PROVIDED RECORDS Block Start

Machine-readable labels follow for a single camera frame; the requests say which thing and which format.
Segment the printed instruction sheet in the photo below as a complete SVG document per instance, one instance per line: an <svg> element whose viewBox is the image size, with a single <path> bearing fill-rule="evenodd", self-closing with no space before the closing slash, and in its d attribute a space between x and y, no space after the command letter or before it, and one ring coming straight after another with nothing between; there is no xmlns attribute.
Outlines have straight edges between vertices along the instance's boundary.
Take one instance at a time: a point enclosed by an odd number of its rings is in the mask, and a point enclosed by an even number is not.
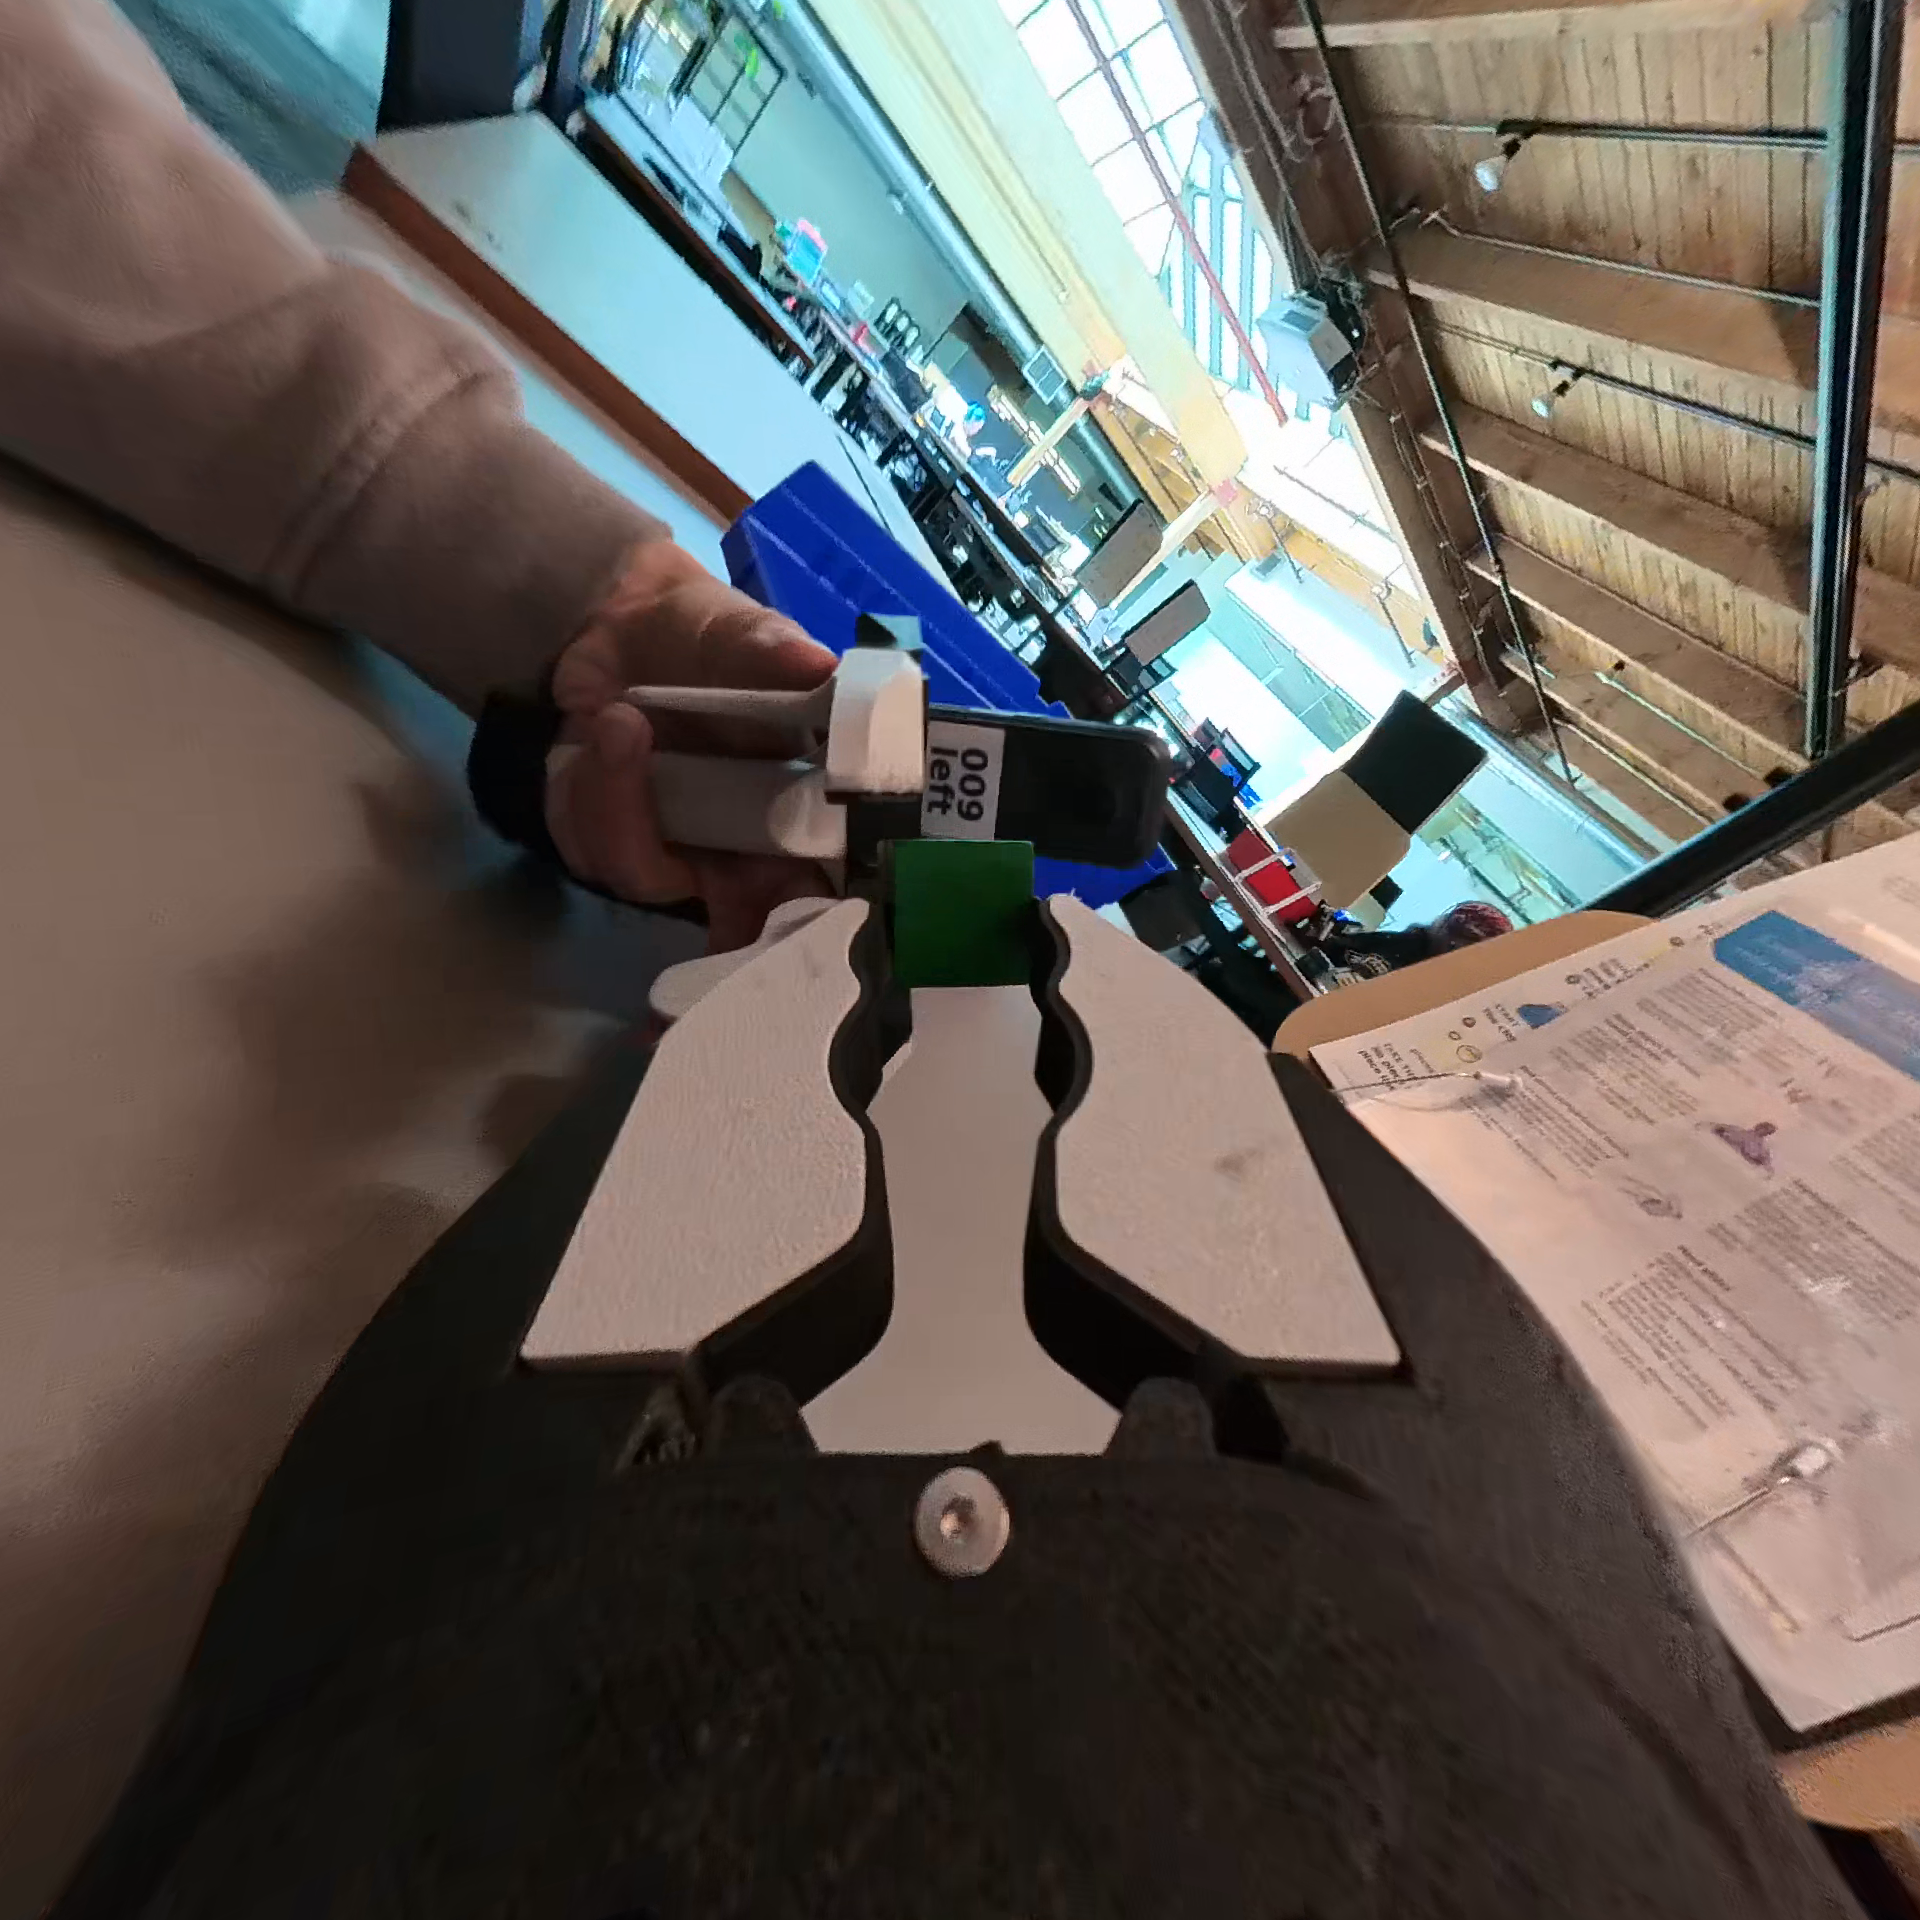
<svg viewBox="0 0 1920 1920"><path fill-rule="evenodd" d="M1523 1285L1789 1733L1918 1694L1918 837L1322 1042Z"/></svg>

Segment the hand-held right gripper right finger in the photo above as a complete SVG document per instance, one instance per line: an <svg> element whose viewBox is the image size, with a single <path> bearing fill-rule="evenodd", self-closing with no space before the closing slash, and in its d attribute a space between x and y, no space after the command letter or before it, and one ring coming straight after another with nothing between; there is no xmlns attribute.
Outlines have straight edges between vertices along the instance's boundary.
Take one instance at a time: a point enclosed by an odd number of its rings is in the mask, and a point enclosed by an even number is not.
<svg viewBox="0 0 1920 1920"><path fill-rule="evenodd" d="M1038 925L1028 1310L1050 1354L1086 1381L1393 1373L1402 1347L1267 1043L1083 902L1041 902Z"/></svg>

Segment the red storage bin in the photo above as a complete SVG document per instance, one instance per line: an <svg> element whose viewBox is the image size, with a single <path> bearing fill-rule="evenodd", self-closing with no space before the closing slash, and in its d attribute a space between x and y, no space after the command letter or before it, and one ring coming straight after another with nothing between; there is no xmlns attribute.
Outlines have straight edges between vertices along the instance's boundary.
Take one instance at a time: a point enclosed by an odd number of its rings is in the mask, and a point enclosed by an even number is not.
<svg viewBox="0 0 1920 1920"><path fill-rule="evenodd" d="M1322 902L1315 873L1260 828L1240 829L1225 847L1225 859L1237 884L1258 902L1269 921L1301 923L1315 912Z"/></svg>

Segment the person's left forearm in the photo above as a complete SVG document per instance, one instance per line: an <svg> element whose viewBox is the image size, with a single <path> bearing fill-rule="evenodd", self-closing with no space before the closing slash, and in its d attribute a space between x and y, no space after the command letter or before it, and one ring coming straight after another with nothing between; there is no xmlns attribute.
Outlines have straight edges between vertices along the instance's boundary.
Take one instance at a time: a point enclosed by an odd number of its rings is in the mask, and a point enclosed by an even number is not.
<svg viewBox="0 0 1920 1920"><path fill-rule="evenodd" d="M541 686L666 538L480 336L326 255L108 4L2 6L2 457L466 708Z"/></svg>

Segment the person's left hand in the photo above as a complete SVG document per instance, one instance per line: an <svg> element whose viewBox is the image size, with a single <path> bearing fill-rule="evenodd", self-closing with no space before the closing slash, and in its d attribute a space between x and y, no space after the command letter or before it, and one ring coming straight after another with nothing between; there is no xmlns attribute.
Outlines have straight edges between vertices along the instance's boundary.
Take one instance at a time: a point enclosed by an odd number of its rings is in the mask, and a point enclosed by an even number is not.
<svg viewBox="0 0 1920 1920"><path fill-rule="evenodd" d="M712 578L667 541L638 545L552 667L560 743L543 825L568 877L642 909L704 909L710 951L749 949L785 902L830 880L785 858L672 847L655 804L657 729L631 686L810 692L839 660L789 618Z"/></svg>

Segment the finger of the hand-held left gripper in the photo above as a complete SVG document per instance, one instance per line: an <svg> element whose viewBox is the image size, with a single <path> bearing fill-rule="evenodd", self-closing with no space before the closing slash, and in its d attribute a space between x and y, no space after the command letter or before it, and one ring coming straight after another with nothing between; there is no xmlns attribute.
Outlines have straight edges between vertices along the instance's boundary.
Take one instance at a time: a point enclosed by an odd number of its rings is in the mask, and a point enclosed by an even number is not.
<svg viewBox="0 0 1920 1920"><path fill-rule="evenodd" d="M927 784L927 679L899 649L848 649L826 712L826 799L905 802Z"/></svg>
<svg viewBox="0 0 1920 1920"><path fill-rule="evenodd" d="M866 898L784 902L749 949L660 973L648 1015L682 1023L718 995L718 1010L699 1023L847 1023L859 1002L855 949L869 929Z"/></svg>

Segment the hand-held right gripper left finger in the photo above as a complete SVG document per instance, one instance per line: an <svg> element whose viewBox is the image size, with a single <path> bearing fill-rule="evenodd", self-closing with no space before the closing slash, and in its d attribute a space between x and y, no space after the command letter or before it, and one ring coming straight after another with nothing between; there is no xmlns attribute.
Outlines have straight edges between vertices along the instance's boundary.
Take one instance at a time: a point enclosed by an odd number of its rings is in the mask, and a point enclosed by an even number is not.
<svg viewBox="0 0 1920 1920"><path fill-rule="evenodd" d="M847 1023L699 1023L660 1043L521 1339L541 1370L847 1377L894 1307L870 1104L884 921L855 949Z"/></svg>

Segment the green cube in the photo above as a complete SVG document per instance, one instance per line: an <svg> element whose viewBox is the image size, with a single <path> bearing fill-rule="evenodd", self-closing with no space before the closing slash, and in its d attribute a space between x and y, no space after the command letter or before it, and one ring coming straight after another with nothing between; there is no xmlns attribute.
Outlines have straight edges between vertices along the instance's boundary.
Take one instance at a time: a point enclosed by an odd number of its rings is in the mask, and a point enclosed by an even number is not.
<svg viewBox="0 0 1920 1920"><path fill-rule="evenodd" d="M900 990L1031 991L1038 939L1031 840L899 840L887 894L891 966Z"/></svg>

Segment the grey desk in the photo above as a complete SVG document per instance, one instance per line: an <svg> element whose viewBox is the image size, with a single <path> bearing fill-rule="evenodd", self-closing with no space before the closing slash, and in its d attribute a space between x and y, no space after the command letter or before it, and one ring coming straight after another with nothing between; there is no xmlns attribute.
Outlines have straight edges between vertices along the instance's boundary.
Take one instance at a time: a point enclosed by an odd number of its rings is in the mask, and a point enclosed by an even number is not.
<svg viewBox="0 0 1920 1920"><path fill-rule="evenodd" d="M407 670L2 469L2 1914L284 1442L701 939L521 866Z"/></svg>

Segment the blue plastic bin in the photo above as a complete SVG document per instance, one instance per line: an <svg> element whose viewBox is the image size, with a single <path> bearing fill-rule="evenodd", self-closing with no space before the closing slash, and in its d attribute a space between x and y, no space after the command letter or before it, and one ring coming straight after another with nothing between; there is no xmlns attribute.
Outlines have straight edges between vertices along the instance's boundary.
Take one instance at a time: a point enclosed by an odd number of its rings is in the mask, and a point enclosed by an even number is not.
<svg viewBox="0 0 1920 1920"><path fill-rule="evenodd" d="M733 589L833 655L917 633L927 679L921 836L1031 840L1036 894L1122 903L1171 873L1171 751L1137 725L1089 723L844 493L797 467L726 535Z"/></svg>

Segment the beige chair back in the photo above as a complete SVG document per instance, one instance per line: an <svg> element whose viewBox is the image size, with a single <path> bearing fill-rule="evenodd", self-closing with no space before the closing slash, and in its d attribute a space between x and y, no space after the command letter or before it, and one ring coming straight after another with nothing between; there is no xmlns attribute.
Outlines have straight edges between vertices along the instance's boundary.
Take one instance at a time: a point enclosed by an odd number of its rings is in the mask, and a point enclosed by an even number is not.
<svg viewBox="0 0 1920 1920"><path fill-rule="evenodd" d="M1340 766L1269 804L1258 813L1258 828L1310 868L1329 909L1351 909L1413 847L1413 829Z"/></svg>

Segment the white table wooden edge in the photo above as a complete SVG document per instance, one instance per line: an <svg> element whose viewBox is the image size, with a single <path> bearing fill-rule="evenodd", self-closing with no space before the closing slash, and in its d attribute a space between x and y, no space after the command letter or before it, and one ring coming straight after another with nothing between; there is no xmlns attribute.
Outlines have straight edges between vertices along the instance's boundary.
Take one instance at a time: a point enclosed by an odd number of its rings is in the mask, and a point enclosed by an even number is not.
<svg viewBox="0 0 1920 1920"><path fill-rule="evenodd" d="M344 195L563 377L718 526L781 482L749 398L775 377L705 287L541 119L390 133Z"/></svg>

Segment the wooden document stand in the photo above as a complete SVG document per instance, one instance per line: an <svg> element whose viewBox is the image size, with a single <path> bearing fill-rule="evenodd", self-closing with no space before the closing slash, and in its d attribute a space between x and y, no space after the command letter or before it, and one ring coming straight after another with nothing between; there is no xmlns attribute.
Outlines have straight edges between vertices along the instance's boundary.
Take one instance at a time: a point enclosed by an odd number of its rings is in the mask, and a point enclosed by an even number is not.
<svg viewBox="0 0 1920 1920"><path fill-rule="evenodd" d="M1323 995L1281 1024L1271 1049L1310 1061L1315 1048L1422 1019L1457 999L1502 995L1528 973L1580 973L1604 949L1646 958L1679 939L1679 923L1620 909L1580 909ZM1806 1818L1878 1837L1885 1847L1892 1837L1918 1843L1918 1712L1799 1744L1785 1733L1768 1733L1768 1748L1789 1800Z"/></svg>

PROVIDED RECORDS Block End

→ **DESCRIPTION OF THE TASK**
Return each line of the material above that holds the string "held".

→ **OUTPUT OF THE EXERCISE**
Segment the hand-held right gripper right finger in the photo above as a complete SVG document per instance, one instance per line: an <svg> element whose viewBox is the image size, with a single <path> bearing fill-rule="evenodd", self-closing with no space before the closing slash, and in its d attribute a space between x and y, no space after the command letter or before it, and one ring coming straight after another with nothing between; there is no xmlns attribute.
Segment the finger of the hand-held left gripper in the photo above as a complete SVG document per instance, one instance per line: an <svg> element whose viewBox is the image size, with a single <path> bearing fill-rule="evenodd", self-closing with no space before the closing slash, and in its d attribute a space between x and y, no space after the command letter or before it, and one ring coming straight after another with nothing between; there is no xmlns attribute.
Segment the hand-held right gripper left finger in the photo above as a complete SVG document per instance, one instance per line: an <svg> element whose viewBox is the image size, with a single <path> bearing fill-rule="evenodd", self-closing with no space before the closing slash, and in its d attribute a space between x and y, no space after the command letter or before it, and one ring coming straight after another with nothing between; there is no xmlns attribute.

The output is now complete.